Work to be completed: Return every line of the listing, exactly as it reads.

Top of Provided material

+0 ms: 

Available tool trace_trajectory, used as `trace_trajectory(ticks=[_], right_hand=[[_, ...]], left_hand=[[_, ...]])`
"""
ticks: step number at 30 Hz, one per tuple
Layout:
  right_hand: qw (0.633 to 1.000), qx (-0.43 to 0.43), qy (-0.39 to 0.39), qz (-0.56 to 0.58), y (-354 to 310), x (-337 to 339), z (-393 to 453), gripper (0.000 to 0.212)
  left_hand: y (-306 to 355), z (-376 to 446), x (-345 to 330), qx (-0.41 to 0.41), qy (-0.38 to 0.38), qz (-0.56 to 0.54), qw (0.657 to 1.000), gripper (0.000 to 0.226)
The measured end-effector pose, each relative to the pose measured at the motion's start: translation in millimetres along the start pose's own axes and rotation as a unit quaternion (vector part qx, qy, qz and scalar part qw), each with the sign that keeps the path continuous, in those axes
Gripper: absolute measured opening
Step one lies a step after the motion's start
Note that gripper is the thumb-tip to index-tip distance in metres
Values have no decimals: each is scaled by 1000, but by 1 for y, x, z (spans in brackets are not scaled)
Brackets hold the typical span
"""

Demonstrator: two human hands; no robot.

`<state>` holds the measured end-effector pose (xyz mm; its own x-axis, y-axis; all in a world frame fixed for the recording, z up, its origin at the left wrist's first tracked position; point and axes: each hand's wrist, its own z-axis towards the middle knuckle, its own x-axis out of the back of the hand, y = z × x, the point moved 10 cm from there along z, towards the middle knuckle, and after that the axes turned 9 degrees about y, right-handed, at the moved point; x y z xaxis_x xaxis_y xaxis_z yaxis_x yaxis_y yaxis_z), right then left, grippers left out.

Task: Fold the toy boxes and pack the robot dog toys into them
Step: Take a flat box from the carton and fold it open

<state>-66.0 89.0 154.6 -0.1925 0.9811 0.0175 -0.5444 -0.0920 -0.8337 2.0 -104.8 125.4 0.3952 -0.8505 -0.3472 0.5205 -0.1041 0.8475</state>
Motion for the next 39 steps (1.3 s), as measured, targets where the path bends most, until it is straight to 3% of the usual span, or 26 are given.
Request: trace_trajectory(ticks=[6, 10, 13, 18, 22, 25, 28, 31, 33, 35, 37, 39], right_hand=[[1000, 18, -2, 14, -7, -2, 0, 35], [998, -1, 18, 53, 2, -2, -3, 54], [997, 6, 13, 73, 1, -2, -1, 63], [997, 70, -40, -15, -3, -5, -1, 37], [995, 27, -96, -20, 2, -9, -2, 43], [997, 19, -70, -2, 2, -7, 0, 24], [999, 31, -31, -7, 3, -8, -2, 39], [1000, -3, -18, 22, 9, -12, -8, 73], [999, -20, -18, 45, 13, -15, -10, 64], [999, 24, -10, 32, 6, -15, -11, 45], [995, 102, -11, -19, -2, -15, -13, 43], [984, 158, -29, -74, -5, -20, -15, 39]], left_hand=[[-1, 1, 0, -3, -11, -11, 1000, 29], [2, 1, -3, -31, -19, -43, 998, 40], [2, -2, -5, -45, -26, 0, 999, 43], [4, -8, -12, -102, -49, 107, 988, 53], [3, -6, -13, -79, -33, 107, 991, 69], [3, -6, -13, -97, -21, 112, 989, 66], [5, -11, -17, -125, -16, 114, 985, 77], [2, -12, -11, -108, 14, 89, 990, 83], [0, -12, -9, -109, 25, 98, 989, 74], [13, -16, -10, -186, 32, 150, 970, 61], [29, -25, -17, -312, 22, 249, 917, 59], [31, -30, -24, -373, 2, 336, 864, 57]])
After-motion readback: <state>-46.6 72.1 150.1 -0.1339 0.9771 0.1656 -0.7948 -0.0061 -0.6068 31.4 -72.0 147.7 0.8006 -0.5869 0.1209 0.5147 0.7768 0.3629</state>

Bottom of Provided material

Response box:
+0 ms: 

Available tool trace_trajectory, used as `trace_trajectory(ticks=[_], right_hand=[[_, ...]], left_hand=[[_, ...]])`
"""
ticks: step number at 30 Hz, one per tuple
Layout:
  right_hand: qw (0.633 to 1.000), qx (-0.43 to 0.43), qy (-0.39 to 0.39), qz (-0.56 to 0.58), y (-354 to 310), x (-337 to 339), z (-393 to 453), gripper (0.000 to 0.212)
  left_hand: y (-306 to 355), z (-376 to 446), x (-345 to 330), qx (-0.41 to 0.41), qy (-0.38 to 0.38), qz (-0.56 to 0.54), qw (0.657 to 1.000), gripper (0.000 to 0.226)
The measured end-effector pose, each relative to the pose measured at the motion's start: translation in millimetres along the start pose's own axes and rotation as a unit quaternion (vector part qx, qy, qz and scalar part qw), each with the sign that keeps the path continuous, in those axes
Gripper: absolute measured opening
Step one lies a step after the motion's start
Note that gripper is the thumb-tip to index-tip distance in metres
Values have no decimals: each is scaled by 1000, but by 1 for y, x, z (spans in brackets are not scaled)
Brackets hold the typical span
"""

Demonstrator: two human hands; no robot.

`<state>` holds the measured end-effector pose (xyz mm; its own x-axis, y-axis; all in a world frame fixed for the recording, z up, its origin at the left wrist's first tracked position; point and axes: each hand's wrist, its own z-axis towards the middle knuckle, its own x-axis out of the back of the hand, y = z × x, the point moved 10 cm from there along z, towards the middle knuckle, and after that the axes turned 9 degrees about y, right-handed, at the moved point; x y z xaxis_x xaxis_y xaxis_z yaxis_x yaxis_y yaxis_z), right then left, grippers left out.

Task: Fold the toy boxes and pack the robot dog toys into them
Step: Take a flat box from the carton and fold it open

<state>-66.0 89.0 154.6 -0.1925 0.9811 0.0175 -0.5444 -0.0920 -0.8337 2.0 -104.8 125.4 0.3952 -0.8505 -0.3472 0.5205 -0.1041 0.8475</state>
Motion for the next 39 steps (1.3 s), as measured, targets where the path bends most, until it is straight to 3% of the usual span, or 26 are given.
Request: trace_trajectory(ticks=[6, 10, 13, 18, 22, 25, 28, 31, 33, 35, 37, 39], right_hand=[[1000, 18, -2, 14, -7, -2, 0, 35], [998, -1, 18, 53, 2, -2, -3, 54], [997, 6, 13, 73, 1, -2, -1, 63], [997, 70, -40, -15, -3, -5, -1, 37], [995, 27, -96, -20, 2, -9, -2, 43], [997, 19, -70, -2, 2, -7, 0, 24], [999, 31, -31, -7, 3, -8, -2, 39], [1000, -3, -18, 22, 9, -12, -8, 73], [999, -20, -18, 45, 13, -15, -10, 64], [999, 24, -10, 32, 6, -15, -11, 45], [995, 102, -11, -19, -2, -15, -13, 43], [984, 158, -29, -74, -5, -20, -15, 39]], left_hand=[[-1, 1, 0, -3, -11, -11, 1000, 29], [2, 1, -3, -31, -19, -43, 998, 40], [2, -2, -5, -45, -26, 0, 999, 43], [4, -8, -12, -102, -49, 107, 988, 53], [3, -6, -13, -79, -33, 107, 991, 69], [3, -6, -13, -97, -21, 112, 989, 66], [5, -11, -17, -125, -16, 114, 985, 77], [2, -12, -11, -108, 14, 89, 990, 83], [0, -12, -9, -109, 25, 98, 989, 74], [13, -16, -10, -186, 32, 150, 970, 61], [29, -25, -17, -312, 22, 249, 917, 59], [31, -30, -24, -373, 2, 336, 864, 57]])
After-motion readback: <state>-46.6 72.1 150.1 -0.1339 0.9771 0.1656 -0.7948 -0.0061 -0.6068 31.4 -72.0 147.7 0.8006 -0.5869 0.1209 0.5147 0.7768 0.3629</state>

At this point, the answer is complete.